## Work instruction
Starting with the opening line of the entries below, transcribe each line exactly up to and including the one that has "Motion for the"; pictures are not copied.

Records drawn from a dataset

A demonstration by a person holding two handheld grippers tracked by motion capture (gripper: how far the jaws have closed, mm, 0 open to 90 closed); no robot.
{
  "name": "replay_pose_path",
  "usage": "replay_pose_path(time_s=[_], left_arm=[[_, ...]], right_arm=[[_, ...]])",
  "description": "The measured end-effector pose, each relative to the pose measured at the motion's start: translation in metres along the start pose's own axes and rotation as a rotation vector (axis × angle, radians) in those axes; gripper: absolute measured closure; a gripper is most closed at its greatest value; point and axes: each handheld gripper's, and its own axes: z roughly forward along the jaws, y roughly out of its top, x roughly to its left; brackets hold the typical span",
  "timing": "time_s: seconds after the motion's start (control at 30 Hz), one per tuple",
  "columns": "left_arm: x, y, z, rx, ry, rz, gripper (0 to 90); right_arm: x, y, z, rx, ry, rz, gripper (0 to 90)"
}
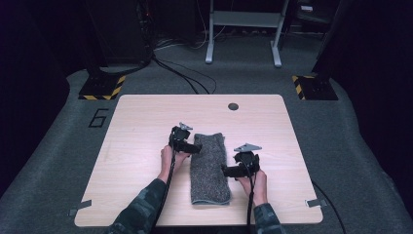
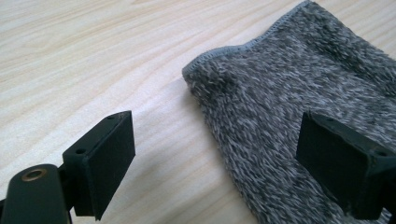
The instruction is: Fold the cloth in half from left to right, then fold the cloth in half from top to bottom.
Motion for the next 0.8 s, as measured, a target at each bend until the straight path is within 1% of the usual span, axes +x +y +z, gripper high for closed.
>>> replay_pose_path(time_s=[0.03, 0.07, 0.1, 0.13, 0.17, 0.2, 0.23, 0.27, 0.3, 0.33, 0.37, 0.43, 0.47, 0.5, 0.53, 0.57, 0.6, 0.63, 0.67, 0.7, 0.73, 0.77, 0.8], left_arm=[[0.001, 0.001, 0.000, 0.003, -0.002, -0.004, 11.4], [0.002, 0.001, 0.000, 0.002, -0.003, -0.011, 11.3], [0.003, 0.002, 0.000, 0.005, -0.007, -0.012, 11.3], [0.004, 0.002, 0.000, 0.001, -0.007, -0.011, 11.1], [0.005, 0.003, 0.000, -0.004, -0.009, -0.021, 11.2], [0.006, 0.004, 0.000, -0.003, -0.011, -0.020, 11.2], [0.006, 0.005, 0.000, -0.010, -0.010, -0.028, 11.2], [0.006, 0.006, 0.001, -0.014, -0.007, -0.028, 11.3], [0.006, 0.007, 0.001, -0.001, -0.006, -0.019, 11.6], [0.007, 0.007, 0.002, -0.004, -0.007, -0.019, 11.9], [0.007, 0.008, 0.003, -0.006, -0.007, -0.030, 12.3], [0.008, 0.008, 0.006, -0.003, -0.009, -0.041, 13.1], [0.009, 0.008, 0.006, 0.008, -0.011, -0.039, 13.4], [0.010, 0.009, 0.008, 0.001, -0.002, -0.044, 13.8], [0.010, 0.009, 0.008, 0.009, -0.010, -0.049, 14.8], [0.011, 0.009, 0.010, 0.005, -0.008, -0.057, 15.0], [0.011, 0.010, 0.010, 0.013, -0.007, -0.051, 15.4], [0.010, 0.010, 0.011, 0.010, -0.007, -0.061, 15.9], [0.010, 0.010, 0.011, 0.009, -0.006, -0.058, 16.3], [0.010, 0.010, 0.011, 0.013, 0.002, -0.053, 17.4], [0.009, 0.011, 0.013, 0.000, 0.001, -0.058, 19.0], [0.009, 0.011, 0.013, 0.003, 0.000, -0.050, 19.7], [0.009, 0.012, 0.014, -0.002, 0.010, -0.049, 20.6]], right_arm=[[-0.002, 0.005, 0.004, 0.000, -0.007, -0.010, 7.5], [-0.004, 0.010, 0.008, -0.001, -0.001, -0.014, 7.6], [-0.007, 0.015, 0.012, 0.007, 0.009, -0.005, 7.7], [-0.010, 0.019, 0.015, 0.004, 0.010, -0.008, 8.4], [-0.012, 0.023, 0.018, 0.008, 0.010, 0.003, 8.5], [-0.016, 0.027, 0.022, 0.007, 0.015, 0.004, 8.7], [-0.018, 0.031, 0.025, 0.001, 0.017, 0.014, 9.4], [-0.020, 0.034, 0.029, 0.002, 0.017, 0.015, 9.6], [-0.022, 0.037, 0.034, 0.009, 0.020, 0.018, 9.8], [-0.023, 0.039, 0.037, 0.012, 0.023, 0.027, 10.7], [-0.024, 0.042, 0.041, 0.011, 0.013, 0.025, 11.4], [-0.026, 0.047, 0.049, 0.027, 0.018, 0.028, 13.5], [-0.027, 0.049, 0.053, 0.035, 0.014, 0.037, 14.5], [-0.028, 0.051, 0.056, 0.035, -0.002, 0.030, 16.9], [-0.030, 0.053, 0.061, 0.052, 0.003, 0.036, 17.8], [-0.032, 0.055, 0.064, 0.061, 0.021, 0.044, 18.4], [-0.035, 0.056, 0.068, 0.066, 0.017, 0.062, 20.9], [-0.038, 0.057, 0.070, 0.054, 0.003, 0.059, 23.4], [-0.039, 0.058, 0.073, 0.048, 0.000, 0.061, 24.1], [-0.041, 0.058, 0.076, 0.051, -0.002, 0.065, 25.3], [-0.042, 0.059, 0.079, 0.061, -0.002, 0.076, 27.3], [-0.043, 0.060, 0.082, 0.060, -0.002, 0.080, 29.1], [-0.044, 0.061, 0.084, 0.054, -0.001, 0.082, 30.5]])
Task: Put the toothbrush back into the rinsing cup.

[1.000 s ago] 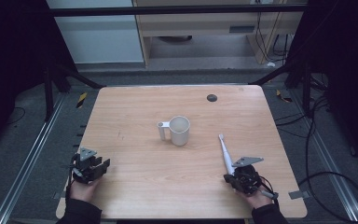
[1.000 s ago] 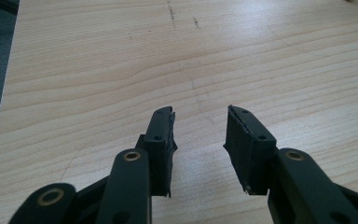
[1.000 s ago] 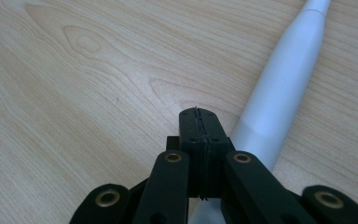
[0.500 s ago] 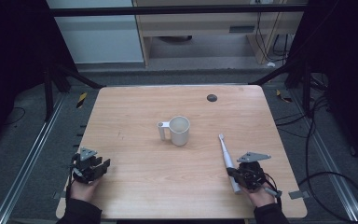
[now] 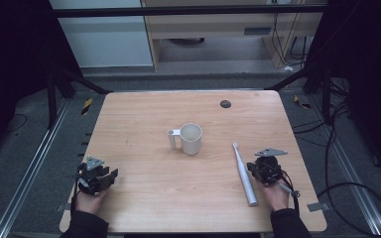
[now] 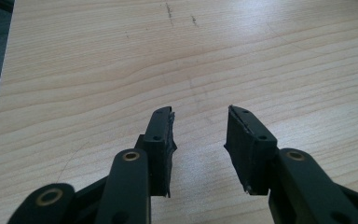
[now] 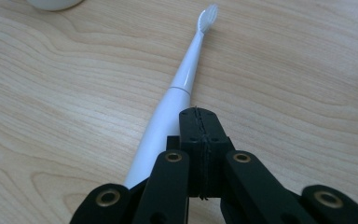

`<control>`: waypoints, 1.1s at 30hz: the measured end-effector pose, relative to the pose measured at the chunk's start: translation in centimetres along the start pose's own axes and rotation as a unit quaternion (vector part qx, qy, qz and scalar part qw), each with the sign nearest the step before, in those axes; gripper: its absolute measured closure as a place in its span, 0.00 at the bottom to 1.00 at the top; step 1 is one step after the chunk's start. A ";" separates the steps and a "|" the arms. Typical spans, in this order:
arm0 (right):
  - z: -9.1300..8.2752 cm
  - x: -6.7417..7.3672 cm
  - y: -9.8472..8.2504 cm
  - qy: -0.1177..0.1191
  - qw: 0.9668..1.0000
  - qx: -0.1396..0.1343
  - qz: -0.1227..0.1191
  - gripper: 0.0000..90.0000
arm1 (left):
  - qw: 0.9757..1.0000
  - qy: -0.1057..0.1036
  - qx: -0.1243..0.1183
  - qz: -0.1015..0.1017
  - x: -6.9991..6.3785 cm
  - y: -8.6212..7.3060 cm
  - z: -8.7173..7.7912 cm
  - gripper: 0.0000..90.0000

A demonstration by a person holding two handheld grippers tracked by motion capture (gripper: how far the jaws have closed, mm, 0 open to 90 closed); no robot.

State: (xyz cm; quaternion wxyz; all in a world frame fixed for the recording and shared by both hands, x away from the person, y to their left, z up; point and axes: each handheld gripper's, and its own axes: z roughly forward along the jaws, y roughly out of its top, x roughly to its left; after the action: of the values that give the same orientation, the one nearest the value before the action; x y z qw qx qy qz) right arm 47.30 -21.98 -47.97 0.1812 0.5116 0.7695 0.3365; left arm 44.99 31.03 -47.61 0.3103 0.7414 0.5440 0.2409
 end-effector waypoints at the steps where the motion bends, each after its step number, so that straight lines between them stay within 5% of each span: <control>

## Written reply
A demonstration by a person holding two handheld grippers tracked by motion capture (gripper: how far the jaws have closed, mm, 0 open to 90 closed); no robot.
{
  "name": "replay_pose_path",
  "usage": "replay_pose_path(time_s=[_], left_arm=[[_, ...]], right_arm=[[_, ...]])",
  "description": "The measured end-effector pose, each relative to the pose measured at the motion's start: translation in metres along the start pose's own axes and rotation as a rotation vector (axis × angle, radians) in those axes; gripper: absolute measured closure; a gripper is most closed at its greatest value; point and axes: each handheld gripper's, and its own axes: z roughly forward along the jaws, y roughly out of its top, x roughly to its left; brackets hold the typical span",
  "timing": "time_s: seconds after the motion's start (control at 30 Hz), one per tuple",
  "columns": "left_arm: x, y, z, rx, ry, rz, gripper (0 to 90); right_arm: x, y, z, rx, ry, rz, gripper (0 to 90)"
}
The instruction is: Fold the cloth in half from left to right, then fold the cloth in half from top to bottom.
Motion for the next 0.8 s, as measured, a target at each bend until the straight path is within 1% of the usual span, axes +x +y +z, gripper high for closed.

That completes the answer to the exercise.